A faithful copy of all the data is required; pictures should not be included.

▸ Input data
Segment Open
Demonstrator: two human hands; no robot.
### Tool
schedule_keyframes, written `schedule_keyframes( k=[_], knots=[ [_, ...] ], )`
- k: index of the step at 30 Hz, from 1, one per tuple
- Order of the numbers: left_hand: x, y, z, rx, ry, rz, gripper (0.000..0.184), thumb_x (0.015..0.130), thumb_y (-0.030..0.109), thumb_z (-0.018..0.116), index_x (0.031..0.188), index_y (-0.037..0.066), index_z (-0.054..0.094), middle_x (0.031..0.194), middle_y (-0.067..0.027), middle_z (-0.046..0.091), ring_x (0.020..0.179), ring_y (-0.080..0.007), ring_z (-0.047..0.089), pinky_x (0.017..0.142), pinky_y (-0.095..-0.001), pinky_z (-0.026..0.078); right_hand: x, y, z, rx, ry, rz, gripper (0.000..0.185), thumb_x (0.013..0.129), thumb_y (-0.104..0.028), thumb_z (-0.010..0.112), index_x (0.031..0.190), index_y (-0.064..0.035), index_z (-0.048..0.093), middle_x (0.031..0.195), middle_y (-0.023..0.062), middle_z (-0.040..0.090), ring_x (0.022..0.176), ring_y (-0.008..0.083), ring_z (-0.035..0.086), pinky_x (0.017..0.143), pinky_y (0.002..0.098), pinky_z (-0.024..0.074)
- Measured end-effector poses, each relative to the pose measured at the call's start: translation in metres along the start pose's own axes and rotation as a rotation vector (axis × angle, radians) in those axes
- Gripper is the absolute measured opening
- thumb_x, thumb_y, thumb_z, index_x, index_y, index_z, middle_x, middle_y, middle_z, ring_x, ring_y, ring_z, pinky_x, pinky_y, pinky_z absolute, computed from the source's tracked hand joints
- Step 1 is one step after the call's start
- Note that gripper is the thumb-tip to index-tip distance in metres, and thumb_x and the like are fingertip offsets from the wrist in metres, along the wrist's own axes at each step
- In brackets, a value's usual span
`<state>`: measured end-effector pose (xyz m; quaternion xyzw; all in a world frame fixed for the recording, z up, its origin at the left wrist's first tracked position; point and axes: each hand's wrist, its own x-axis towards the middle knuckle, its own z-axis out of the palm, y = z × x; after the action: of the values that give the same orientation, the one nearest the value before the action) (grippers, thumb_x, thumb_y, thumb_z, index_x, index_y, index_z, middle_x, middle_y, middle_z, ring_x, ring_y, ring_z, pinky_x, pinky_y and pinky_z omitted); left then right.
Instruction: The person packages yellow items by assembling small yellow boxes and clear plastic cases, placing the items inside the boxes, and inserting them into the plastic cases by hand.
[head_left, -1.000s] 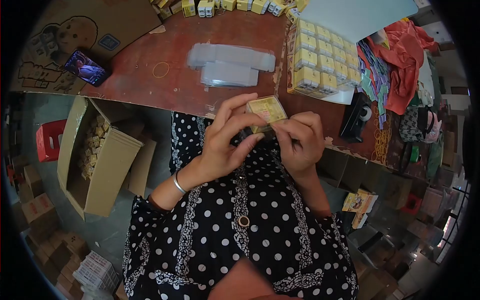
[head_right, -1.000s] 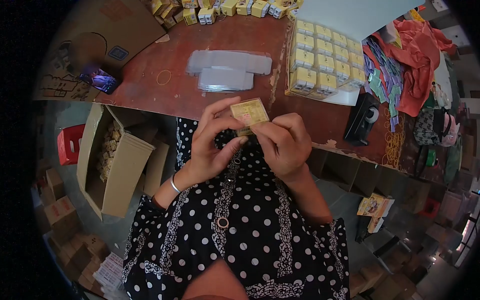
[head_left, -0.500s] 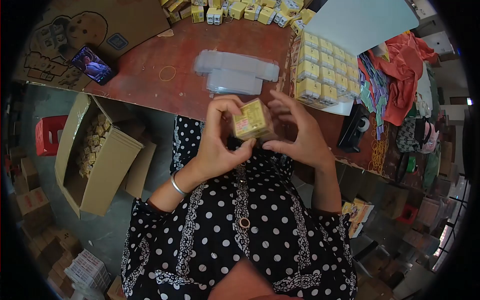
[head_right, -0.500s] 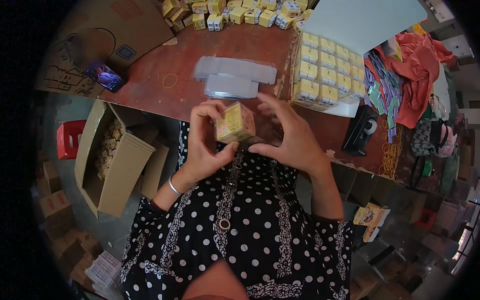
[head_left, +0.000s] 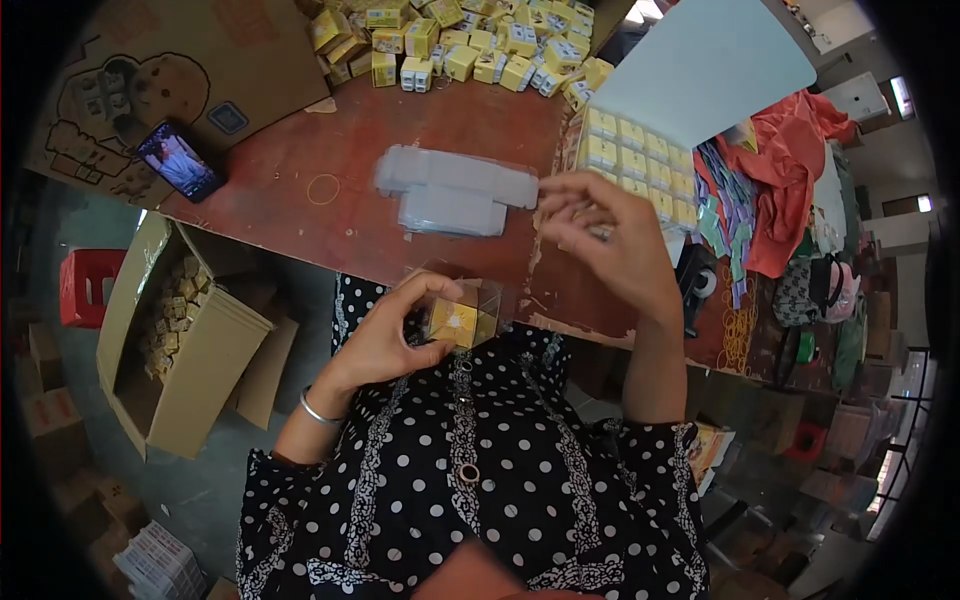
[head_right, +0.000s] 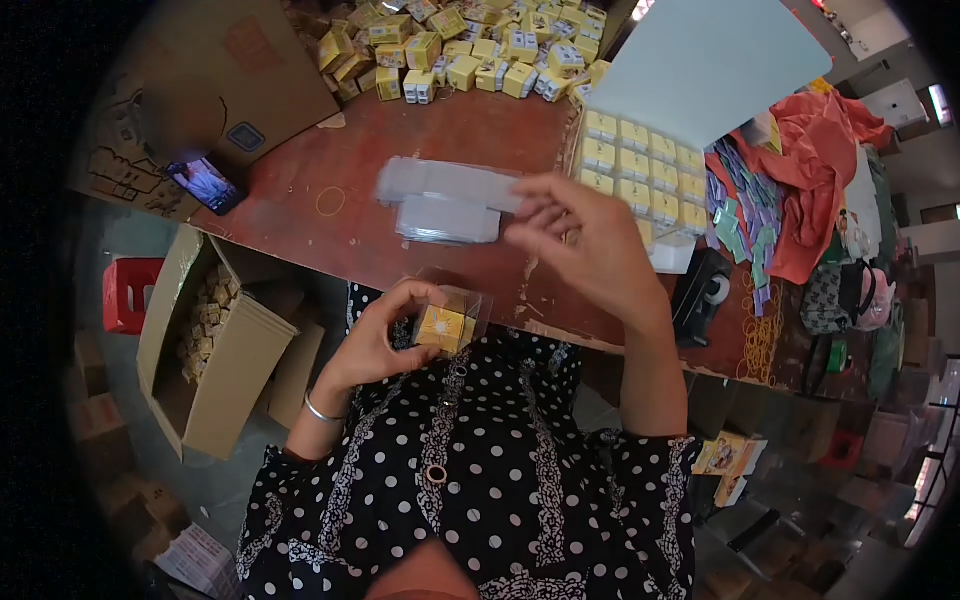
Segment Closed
▸ Output of the task
Demonstrator: two human hands; no robot.
### Tool
schedule_keyframes, written `schedule_keyframes( k=[_], knots=[ [_, ...] ], )`
- k: index of the step at 30 Hz, from 1, one per tuple
- Order of the numbers: left_hand: x, y, z, rx, ry, rz, gripper (0.000..0.184), thumb_x (0.015..0.130), thumb_y (-0.030..0.109), thumb_z (-0.018..0.116), index_x (0.031..0.188), index_y (-0.037..0.066), index_z (-0.054..0.094), middle_x (0.031..0.194), middle_y (-0.067..0.027), middle_z (-0.046..0.091), ring_x (0.020..0.179), ring_y (-0.080..0.007), ring_z (-0.047..0.089), pinky_x (0.017..0.142), pinky_y (-0.095..-0.001), pinky_z (-0.026..0.078); right_hand: x, y, z, rx, ry, rz, gripper (0.000..0.185), thumb_x (0.013..0.129), thumb_y (-0.104..0.028), thumb_z (-0.010..0.112), index_x (0.031..0.190), index_y (-0.064..0.035), index_z (-0.048..0.093), middle_x (0.031..0.195), middle_y (-0.023..0.062), middle_z (-0.040..0.090), ring_x (0.022..0.176), ring_y (-0.008..0.083), ring_z (-0.035..0.086), pinky_x (0.017..0.143), pinky_y (0.002..0.098), pinky_z (-0.024..0.074)
- Measured end-effector poses, each relative to the pose measured at the call's start: translation in metres along the start pose's own axes and rotation as a rotation vector (axis × angle, radians) in those axes
- Gripper is the absolute measured opening
- thumb_x, thumb_y, thumb_z, index_x, index_y, index_z, middle_x, middle_y, middle_z, ring_x, ring_y, ring_z, pinky_x, pinky_y, pinky_z absolute, computed from the source's tracked hand joints
- Step 1 is one step after the call's start
- Note that gripper is the thumb-tip to index-tip distance in metres, and thumb_x and the like are fingertip offsets from the wrist in metres, along the wrist's own axes at each step
- In brackets, a value's usual span
`<state>`: measured end-effector pose (xyz m; quaternion xyzw; all in a world frame fixed for the recording, z up, its origin at the left wrist's first tracked position; point and axes: each hand's wrist, its own x-axis towards the middle knuckle, its own z-axis out of the palm, y = z × x; after the action: of the values that give the same orientation, the one nearest the value before the action) (grippers, thumb_x, thumb_y, thumb_z, index_x, index_y, index_z, middle_x, middle_y, middle_z, ring_x, ring_y, ring_z, pinky_x, pinky_y and pinky_z omitted); left then right.
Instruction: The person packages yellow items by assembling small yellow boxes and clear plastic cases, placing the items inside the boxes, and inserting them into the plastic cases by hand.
[head_left, -1.000s] 
[head_right, -1.000s] 
[head_left, -0.500s] 
[head_right, -0.500s] 
[head_left, +0.000s] 
[head_right, +0.000s] 

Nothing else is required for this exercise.